Boy Erased Shares the Horrors of Gay Conversion Therapy

Each year the film loving LGBT community hunts through the festival season in search of its token treasure. Queer cinema has become so rich in recent years that gay film fans are spoilt for choice in endearing themselves to the next must-see movie. Enjoying its Canadian premiere at the 2018 Toronto International Film Festival, Boy Erased adds itself to the queer history books alongside Brokeback Mountain, Call Me By Your Name and Moonlight.

Based on Garrard Conley’s haunting memoir, Boy Erased follows the teenage son of a Baptist pastor who is forced into an abusive gay-conversion therapy program by his parents. Jared (Lucas Hedges) belongs to a typical middle-class Arkansas family, with his doting mother, Nancy (Nicole Kidman), and Baptist minster father, Marshall (Russell Crowe). Jared would make any parent proud, he gets good grades, plays on the basketball team, and is in a steady, but chaste, relationship with a beautiful girl from school. Everything seems to be going to plan until a college friend outs Jared as gay.

The couple are shocked at the news, but in an attempt to be supportive in their own way, they enrol him in the Love In Action program, a church-supported “ex-gay camp,” based on the idea that homosexuality is an affliction, curable through public confession, and the reinforcement of gender stereotypes. Jared doesn’t really have an option after his father coldly states, “You can’t live here if you’re going to go against our beliefs. In your heart do you want to change?”

Committing to the twelve day program, Jared spends hours a day with a small group of LGBT youth working on exercises that explore the evil roots of their same sex attraction. “Campers” arrive each morning to a fenced in facility that feels like a high security prison, forced to hand over all personal items such as their cell phones.

After Jared’s mother spends the first day crying in bed and praying to God for divine direction, Jared shares with her over dinner that he’s really looking forward to praying the gay away. Over the next few days unsettling experiences take place at Love In Action, forcing Jared to reconcile if its leaders are doing God’s work or are putting his fellow students in harms way. When Jared learns he’s been misled (apparently the twelve day program is simply an assessment period) he tells his mother he’s concerned about the legitimacy of conversion therapy. The audience is later shocked to discover the program has a permanent campus, where LGBT Christians are held longterm to separate them from society.

What makes Jared’s plight uniquely terrifying is that the program specifically bars its students from speaking about what goes on outside its doors. Under the guise of keeping each students heart-wrenching story confidential, Love In Action’s Christian leaders prevent parents from knowing what twisted tactics they use to conform each pupil. Children are not allowed to touch each other, staff must be present in the washrooms at all times and each camper is forced to scream hateful things to an empty seat, which represents the parent in their life that they hate most.

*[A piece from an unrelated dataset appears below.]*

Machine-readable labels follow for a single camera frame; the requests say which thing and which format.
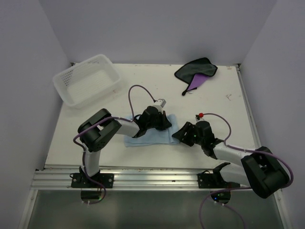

Jared is driven to the edge after the groups most soft spoken member is greeted one morning by a mock funeral. Kneeling by a coffin (representing the young boys moral death in God’s eyes) he’s beaten with a bible in an attempt to exercise gay demons by his pastor, parents, little sister, and fellow classmates. As if the twisted torment couldn’t get worse, he’s then lowered into a bathtub and cleansed in a ritual baptism. The audience gasps at the terrifyingly eerie scene, reminiscent of a cult ceremony.

After enduring unrelenting emotional abuse by the leader of Love In Action, Jared finally breaks, screaming insults at its leader and dashing for dear life in what feels like a heart-thumping jail break. He manages to find his phone, lock himself in a bathroom, and hysterically call his mother insisting she pick him up immediately. It is in this moment we finally see the narrative take a hopeful turn. When Jared’s mother arrives she finds him behind a locked door, with Love In Action’s entire pastoral team laying hands on him and praying for his fiery misdeeds. In the next scene, Nicole Kidman perfectly embodies a protective mother, threatening to call the police before helping her son escape. In a fit of tears she reflects on the fact that the leader of the program has zero qualifications to work with children in a therapy setting. She’s racked with guilt for blindly trusting her religion to care for and cure her son.

For gay kids like me who grew up in an Evangelical Christian family, the shocking real-life experiences depicted in Boy Erased will awaken past pains that have likely long been buried. Ex-gay ministries ran rampant throughout Canada and the United States amongst conservative church communities, hellbent on ensuring an LGBT positive space had no place on their pews. Today, over 700,000 Christians have experienced gay conversion therapy in America, a haunting statistic that is only made more real by survivors of programs such as Love In Action who have described the aftershocks as PTSD.